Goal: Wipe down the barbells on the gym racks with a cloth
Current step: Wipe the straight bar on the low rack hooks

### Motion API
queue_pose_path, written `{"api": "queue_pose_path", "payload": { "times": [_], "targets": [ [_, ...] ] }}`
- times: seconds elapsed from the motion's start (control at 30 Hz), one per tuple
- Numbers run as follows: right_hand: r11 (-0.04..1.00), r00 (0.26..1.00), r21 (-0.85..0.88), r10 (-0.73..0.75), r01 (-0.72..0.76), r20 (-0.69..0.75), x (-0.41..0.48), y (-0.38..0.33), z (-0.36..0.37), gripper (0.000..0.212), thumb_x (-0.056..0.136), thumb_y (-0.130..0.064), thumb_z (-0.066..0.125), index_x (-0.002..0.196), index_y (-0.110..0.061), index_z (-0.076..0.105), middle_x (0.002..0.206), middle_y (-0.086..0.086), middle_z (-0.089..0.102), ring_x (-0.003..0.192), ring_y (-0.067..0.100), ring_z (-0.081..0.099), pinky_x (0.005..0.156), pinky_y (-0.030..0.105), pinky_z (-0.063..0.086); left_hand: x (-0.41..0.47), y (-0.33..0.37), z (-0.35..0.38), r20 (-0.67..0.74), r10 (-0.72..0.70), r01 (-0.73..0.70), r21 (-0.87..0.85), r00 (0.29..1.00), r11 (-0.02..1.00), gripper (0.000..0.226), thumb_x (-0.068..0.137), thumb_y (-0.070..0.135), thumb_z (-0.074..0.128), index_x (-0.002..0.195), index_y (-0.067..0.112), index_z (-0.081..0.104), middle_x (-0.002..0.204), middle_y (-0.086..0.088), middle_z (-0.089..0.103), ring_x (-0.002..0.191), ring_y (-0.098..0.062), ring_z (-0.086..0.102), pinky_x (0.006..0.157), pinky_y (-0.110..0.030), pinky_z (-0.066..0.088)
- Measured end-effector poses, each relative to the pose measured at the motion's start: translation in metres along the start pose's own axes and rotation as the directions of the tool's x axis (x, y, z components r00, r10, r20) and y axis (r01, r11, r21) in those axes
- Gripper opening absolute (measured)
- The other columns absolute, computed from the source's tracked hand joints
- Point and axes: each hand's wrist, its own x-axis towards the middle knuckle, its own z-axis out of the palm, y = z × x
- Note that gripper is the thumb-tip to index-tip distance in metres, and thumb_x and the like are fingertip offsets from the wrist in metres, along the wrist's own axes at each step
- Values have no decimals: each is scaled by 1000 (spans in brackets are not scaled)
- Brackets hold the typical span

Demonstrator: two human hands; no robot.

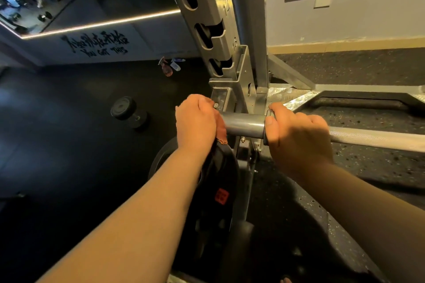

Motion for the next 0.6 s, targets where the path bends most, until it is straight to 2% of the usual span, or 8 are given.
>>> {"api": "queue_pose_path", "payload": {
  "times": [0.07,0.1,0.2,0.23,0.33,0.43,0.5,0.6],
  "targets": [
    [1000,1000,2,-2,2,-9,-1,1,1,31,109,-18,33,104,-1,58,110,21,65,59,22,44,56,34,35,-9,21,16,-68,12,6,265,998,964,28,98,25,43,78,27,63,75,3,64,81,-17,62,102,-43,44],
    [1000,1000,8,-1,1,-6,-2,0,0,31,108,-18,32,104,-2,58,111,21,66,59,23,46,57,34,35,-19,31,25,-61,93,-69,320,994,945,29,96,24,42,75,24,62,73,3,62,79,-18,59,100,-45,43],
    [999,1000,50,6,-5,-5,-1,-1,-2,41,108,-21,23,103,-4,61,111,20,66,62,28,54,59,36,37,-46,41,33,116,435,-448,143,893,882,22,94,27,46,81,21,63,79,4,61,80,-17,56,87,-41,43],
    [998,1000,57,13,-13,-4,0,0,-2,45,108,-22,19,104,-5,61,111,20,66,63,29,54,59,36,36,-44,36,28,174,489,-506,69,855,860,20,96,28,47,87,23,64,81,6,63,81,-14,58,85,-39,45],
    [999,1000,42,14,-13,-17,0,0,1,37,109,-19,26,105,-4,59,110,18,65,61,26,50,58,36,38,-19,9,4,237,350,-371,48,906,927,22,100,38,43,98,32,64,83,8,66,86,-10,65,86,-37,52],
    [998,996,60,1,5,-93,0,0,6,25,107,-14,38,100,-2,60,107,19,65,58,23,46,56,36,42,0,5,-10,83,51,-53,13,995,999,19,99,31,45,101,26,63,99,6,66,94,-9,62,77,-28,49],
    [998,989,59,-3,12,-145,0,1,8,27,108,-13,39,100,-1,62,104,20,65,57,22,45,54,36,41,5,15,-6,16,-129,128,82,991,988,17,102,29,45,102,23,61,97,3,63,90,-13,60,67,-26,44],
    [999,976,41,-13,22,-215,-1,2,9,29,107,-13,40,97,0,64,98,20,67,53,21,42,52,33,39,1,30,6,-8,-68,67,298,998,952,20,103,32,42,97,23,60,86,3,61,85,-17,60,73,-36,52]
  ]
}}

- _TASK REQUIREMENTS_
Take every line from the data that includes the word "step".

- _TASK ANSWER_
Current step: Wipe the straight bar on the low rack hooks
- Note that gripper is the thumb-tip to index-tip distance in metres, and thumb_x and the like are fingertip offsets from the wrist in metres, along the wrist's own axes at each step

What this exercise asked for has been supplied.